Il est possible pour les touristes de visiter un château où Vlad III a certainement passé du temps. Vers l’âge de 12 ans, Vlad III et son frère ont été emprisonnés en Turquie. En 2014, des archéologues ont trouvé l’emplacement probable du donjon, selon le Smithsonian Magazine. Le château de Tokat est situé dans le nord de la Turquie. C’est un lieu sinistre avec des tunnels secrets et des cachots qui est actuellement en cours de restauration et ouvert au public.

Ce tableau, #34;Vlad l'Empaleur et les envoyés turcs,#34 ; par Theodor Aman (1831-1891), représenterait une scène dans laquelle Vlad III cloue les turbans de ces diplomates ottomans sur leur tête.

Ce tableau, « Vlad l’Empaleur et les envoyés turcs », de Theodor Aman (1831-1891), représenterait une scène dans laquelle Vlad III cloue les turbans de ces diplomates ottomans sur leur tête. (Crédit image : Domaine public)

Ordre du Dragon

En 1431, le roi Sigismond de Hongrie, qui deviendra plus tard le Saint-Empereur romain germanique, intronise l’aîné Vlad dans un ordre chevaleresque, l’ordre du Dragon. Cette désignation a valu à Vlad II un nouveau nom de famille : Dracul. Le nom vient de l’ancien mot roumain pour dragon, « drac ». Son fils, Vlad III, sera plus tard connu comme le  » fils de Dracul  » ou, en vieux roumain, Drăculea, d’où Dracula. En roumain moderne, le mot « drac » fait référence à une autre créature redoutée – le diable, a déclaré Curta.

Selon « Dracula : Sense and Nonsense » d’Elizabeth Miller, en 1890, Stoker a lu un livre sur la Valachie.

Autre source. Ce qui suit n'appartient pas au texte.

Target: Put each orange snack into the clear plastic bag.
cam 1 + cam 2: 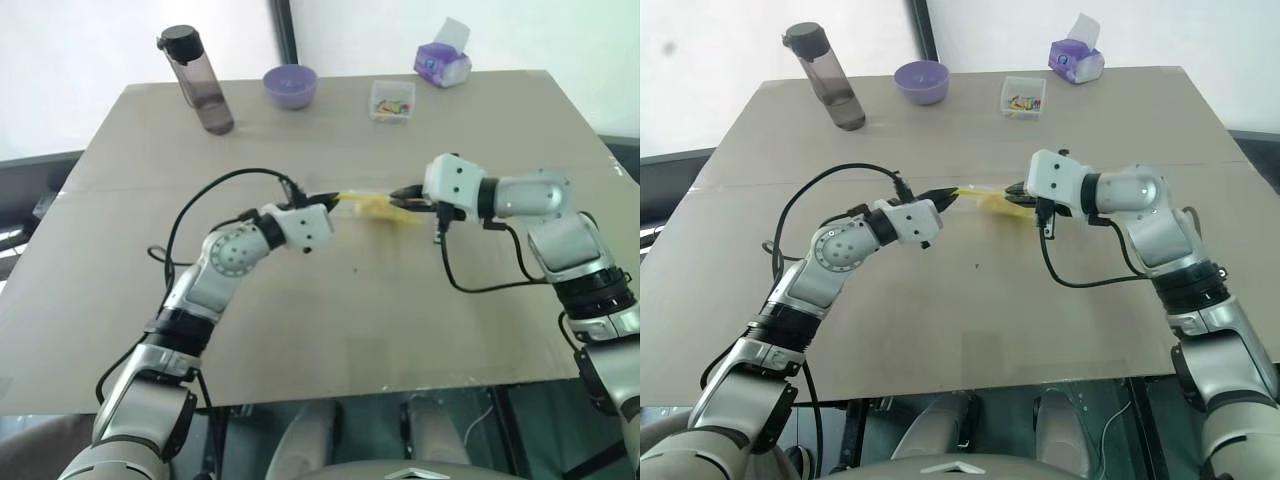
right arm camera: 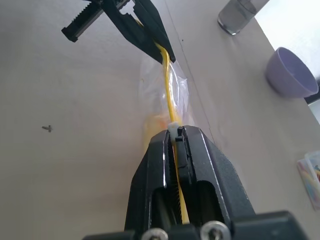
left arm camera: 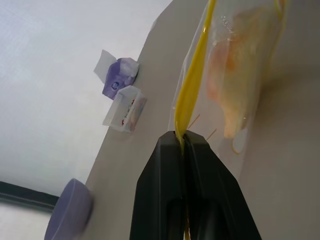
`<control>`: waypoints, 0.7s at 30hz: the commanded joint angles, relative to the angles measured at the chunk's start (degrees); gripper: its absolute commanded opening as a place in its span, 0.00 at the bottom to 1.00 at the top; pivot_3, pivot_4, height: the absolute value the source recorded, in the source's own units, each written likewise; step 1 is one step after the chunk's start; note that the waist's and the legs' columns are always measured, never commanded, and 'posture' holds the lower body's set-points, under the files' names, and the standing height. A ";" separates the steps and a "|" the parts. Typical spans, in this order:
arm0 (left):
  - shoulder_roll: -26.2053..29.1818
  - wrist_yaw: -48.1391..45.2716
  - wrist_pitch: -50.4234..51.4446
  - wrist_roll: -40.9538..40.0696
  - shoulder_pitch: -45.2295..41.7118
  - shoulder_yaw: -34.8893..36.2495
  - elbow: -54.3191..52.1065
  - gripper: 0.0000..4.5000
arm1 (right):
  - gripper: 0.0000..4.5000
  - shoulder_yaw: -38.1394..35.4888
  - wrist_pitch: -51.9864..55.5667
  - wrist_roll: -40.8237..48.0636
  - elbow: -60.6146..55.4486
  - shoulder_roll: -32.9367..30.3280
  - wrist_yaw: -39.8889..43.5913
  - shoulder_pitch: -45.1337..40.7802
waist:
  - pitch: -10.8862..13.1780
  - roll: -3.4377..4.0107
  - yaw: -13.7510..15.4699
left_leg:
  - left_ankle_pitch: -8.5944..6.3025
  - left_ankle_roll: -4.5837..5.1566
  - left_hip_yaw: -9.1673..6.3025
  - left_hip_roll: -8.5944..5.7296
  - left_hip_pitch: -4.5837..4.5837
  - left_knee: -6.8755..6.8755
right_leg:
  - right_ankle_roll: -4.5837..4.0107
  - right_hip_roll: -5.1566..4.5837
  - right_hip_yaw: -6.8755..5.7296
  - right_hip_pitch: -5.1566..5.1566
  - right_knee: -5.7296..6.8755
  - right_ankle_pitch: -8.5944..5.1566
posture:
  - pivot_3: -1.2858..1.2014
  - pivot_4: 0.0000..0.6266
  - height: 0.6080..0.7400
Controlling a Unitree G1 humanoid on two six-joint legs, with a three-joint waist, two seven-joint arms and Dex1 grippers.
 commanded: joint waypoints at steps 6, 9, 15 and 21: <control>2.38 1.84 0.65 0.13 0.44 3.40 2.50 0.00 | 0.01 -4.87 0.43 0.58 -1.46 -5.32 -1.27 1.98 | 0.00 0.00 -0.03 | 0.00 0.00 0.00 0.00 0.00 0.00 | 0.00 0.00 0.00 0.00 0.01 0.00 | 0.52 0.24 1.00; 2.24 1.81 0.61 0.05 0.38 3.25 2.48 0.00 | 0.01 -5.56 1.15 0.61 -1.99 -6.81 -1.64 3.06 | 0.00 0.00 0.04 | 0.00 0.00 0.01 0.00 0.00 0.00 | 0.00 -0.01 0.01 0.00 0.01 0.00 | 0.52 0.24 1.00; 2.04 1.79 0.59 -0.03 0.38 3.17 2.52 0.00 | 0.01 -6.36 2.09 1.27 -3.16 -8.92 -2.05 4.51 | 0.00 0.00 -0.01 | 0.00 0.00 0.01 0.01 0.00 0.00 | 0.00 0.00 0.01 0.00 0.01 0.00 | 0.52 0.24 1.00; 1.09 1.66 0.73 -0.12 0.38 2.60 1.89 0.00 | 0.01 -6.56 2.85 1.56 -4.11 -9.35 -2.12 5.34 | 0.00 0.00 0.01 | 0.00 0.00 0.02 0.01 0.00 0.00 | 0.00 0.00 0.01 0.00 0.01 0.00 | 0.52 0.24 1.00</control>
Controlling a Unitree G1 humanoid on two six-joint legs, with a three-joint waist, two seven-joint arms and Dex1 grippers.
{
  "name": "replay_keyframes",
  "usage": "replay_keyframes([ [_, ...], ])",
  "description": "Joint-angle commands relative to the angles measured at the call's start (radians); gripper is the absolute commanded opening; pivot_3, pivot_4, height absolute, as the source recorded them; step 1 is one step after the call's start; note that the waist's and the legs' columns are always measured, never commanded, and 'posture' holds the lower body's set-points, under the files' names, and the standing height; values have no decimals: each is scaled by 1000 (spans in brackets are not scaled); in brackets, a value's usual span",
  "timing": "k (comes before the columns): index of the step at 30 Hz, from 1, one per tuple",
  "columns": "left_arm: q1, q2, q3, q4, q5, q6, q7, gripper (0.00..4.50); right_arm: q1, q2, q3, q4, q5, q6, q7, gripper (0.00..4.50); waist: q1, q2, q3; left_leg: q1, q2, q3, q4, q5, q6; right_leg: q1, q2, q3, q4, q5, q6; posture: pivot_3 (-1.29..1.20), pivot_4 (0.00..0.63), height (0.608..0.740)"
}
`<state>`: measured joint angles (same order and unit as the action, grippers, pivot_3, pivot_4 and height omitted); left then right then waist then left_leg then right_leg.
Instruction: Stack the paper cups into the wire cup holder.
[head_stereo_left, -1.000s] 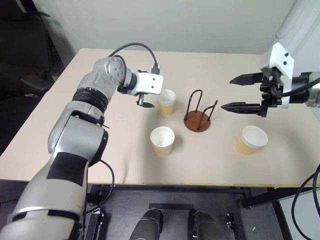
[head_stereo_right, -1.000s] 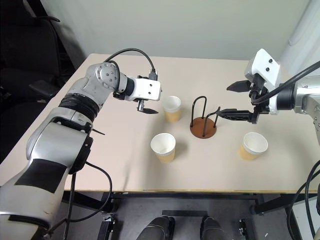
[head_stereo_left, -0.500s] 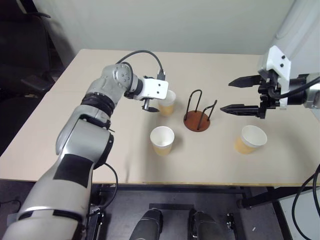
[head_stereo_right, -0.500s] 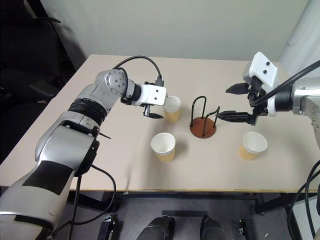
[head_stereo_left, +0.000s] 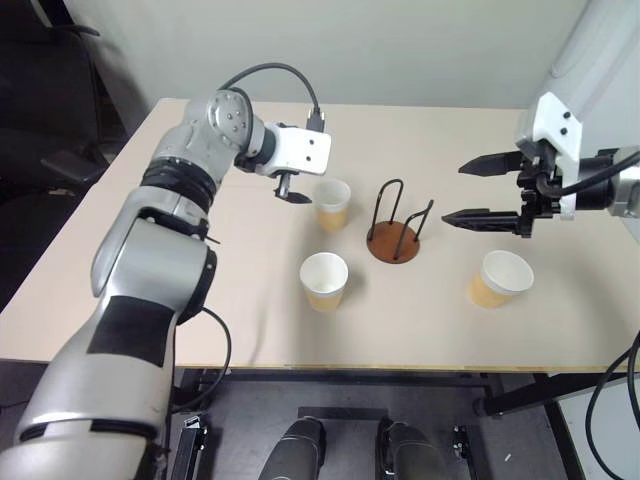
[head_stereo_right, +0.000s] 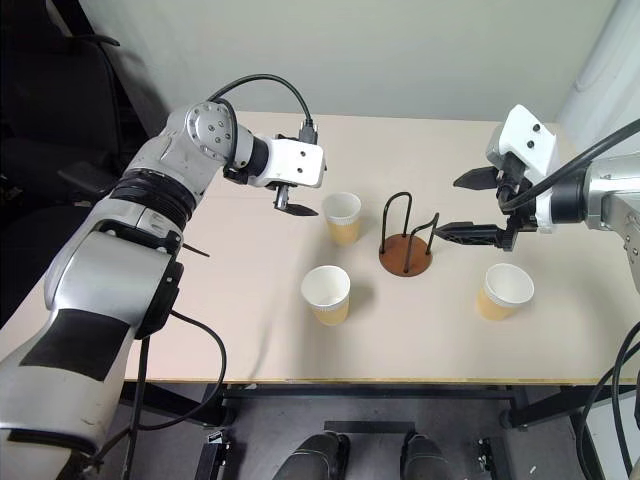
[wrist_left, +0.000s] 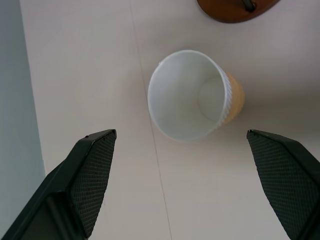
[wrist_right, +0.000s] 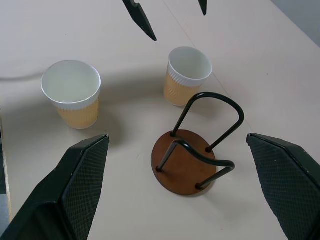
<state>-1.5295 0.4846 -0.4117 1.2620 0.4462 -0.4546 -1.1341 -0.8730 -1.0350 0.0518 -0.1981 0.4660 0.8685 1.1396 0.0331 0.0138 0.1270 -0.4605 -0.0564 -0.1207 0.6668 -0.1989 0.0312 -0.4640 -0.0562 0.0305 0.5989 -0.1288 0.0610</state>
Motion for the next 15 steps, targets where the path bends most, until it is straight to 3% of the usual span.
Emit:
replay_keyframes([
  [1, 3, -6, 8, -8, -2, -15, 15, 4500, -22, -11, -19, -9, -3, -13, 0, 4479, 0, 0, 0, 0, 1, -1, 0, 0, 0, 0, -1, 1, 0, 0, 0, 0, 150, 740],
  [15, 55, -49, 13, 9, -3, 0, 88, 4500, -9, -18, -26, -22, -1, -3, -6, 4479, 1, 0, 0, 0, 1, -1, 1, 0, 0, 0, -1, 0, 2, 1, 3, 0, 150, 740],
])
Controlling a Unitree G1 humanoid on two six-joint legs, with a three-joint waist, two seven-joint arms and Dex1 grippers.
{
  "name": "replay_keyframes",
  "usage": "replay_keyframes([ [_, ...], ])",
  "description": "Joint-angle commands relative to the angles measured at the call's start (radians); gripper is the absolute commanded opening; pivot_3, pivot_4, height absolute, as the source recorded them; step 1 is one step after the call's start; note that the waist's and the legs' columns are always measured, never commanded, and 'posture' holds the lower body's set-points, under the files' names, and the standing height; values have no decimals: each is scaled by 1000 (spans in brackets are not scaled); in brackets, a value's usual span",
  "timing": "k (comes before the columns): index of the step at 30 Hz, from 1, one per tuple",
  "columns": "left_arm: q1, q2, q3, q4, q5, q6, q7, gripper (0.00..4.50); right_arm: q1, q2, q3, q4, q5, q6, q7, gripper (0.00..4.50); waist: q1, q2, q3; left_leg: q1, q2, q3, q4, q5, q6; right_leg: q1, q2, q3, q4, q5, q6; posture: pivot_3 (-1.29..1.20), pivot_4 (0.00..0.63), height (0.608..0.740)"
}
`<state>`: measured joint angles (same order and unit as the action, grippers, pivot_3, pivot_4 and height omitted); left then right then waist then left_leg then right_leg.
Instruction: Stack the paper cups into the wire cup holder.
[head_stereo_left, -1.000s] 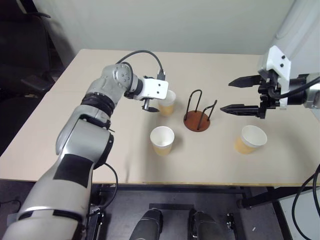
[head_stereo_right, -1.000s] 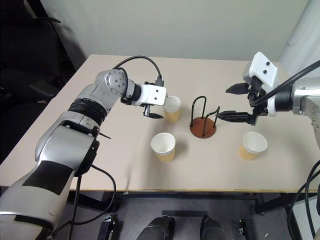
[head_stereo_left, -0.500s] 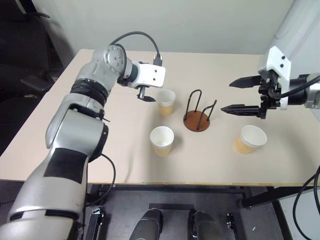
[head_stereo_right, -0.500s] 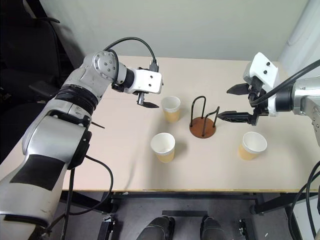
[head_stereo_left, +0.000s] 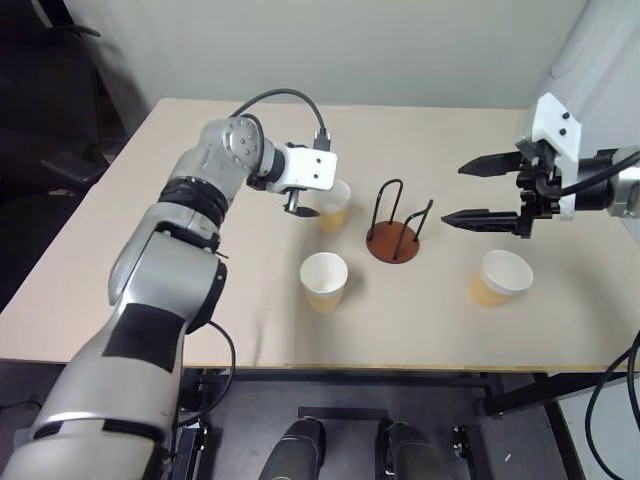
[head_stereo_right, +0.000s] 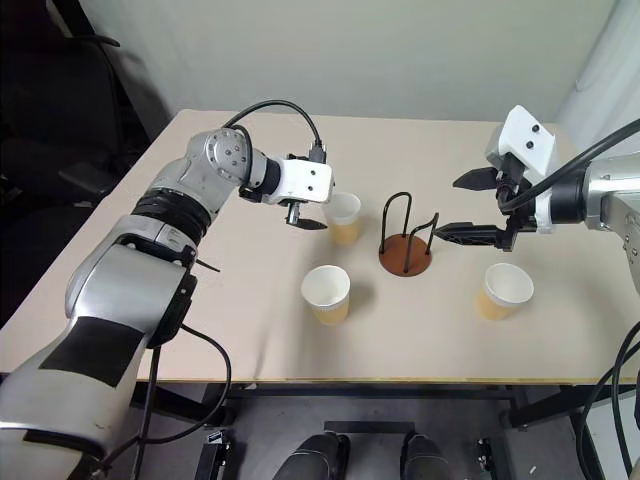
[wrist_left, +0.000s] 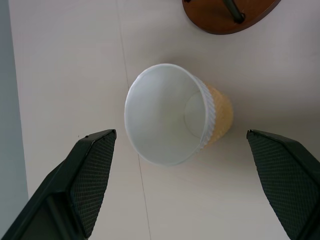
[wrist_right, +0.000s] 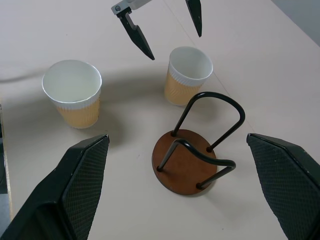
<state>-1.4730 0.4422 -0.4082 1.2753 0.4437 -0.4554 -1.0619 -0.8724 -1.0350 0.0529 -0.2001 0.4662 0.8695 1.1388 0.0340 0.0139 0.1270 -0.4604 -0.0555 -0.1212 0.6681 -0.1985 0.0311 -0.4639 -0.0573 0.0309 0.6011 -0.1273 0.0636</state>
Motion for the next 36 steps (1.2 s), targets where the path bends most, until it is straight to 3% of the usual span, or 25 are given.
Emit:
replay_keyframes([
  [1, 2, -10, 9, -4, -1, 3, 18, 4500, -9, -18, -27, -20, -1, -4, -6, 4479, 0, 0, 0, 0, -1, 1, 0, 0, 0, 0, 1, 0, 0, 0, 0, 0, 150, 740],
  [26, 89, -99, -23, 50, 66, 70, 230, 4500, 3, -12, -33, -31, 7, 0, -22, 4479, 0, 0, 0, 1, -1, 2, 2, 2, 1, 0, 0, 1, 3, 0, 0, 0, 150, 740],
  [29, 92, -109, -26, 55, 71, 74, 244, 3612, 5, -13, -34, -34, 8, 1, -24, 4500, 1, 0, 0, 1, -1, 2, 2, 2, 1, 1, 0, 0, 4, 0, 0, 0, 150, 740],
  [36, 53, -103, -35, 55, 79, 57, 221, 958, 12, -15, -37, -40, 8, 5, -27, 4500, 1, 0, 0, 2, -1, 2, 2, 3, 1, 1, 0, 0, 5, 0, 0, 0, 150, 740],
])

Bien qu’il ne mentionne pas Vlad III, Stoker est frappé par le mot « Dracula ». Il a écrit dans ses notes : « En langue valaque, cela signifie « diable » ». Il est donc probable que Stoker ait choisi de nommer son personnage Dracula pour les associations diaboliques du mot.

La théorie selon laquelle Vlad III et Dracula étaient la même personne a été développée et popularisée par les historiens Radu Florescu et Raymond T. McNally dans leur livre de 1972 « In Search of Dracula ». Bien que loin d’être acceptée par tous les historiens, cette thèse s’est emparée de l’imagination du public, selon le New York Times.

L’Ordre du Dragon était consacré à une tâche singulière : la défaite de l’Empire turc, ou ottoman. Située entre l’Europe chrétienne et les terres musulmanes de l’Empire ottoman, la principauté natale de Vlad II (et plus tard de Vlad III), la Valachie, a souvent été le théâtre de batailles sanglantes lorsque les forces ottomanes ont poussé vers l’ouest de l’Europe et que les forces chrétiennes ont repoussé les envahisseurs.

Années de captivité

Lorsque Vlad II a été convoqué à une réunion diplomatique en 1442 avec le sultan ottoman Murad II, il a emmené ses jeunes fils Vlad III et Radu. Mais la réunion était en fait un piège : Tous trois sont arrêtés et retenus en otage. L’aîné Vlad a été libéré à la condition qu’il laisse ses fils derrière lui.

« Le sultan a retenu Vlad et son frère comme otages pour s’assurer que leur père, Vlad II, se comportait bien dans la guerre en cours entre la Turquie et la Hongrie », a déclaré Miller, historien chercheur et professeur émérite à l’Université Memorial de Terre-Neuve au Canada.

Sous les Ottomans, Vlad et son jeune frère ont reçu des cours de sciences, de philosophie et d’arts. Vlad est également devenu un cavalier et un guerrier habile, selon Radu Florescu et Raymond McNally, anciens professeurs d’histoire au Boston College, qui ont écrit plusieurs livres sur Vlad III – ainsi que sur son lien présumé avec le Dracula de Stoker – dans les années 1970 et 1980.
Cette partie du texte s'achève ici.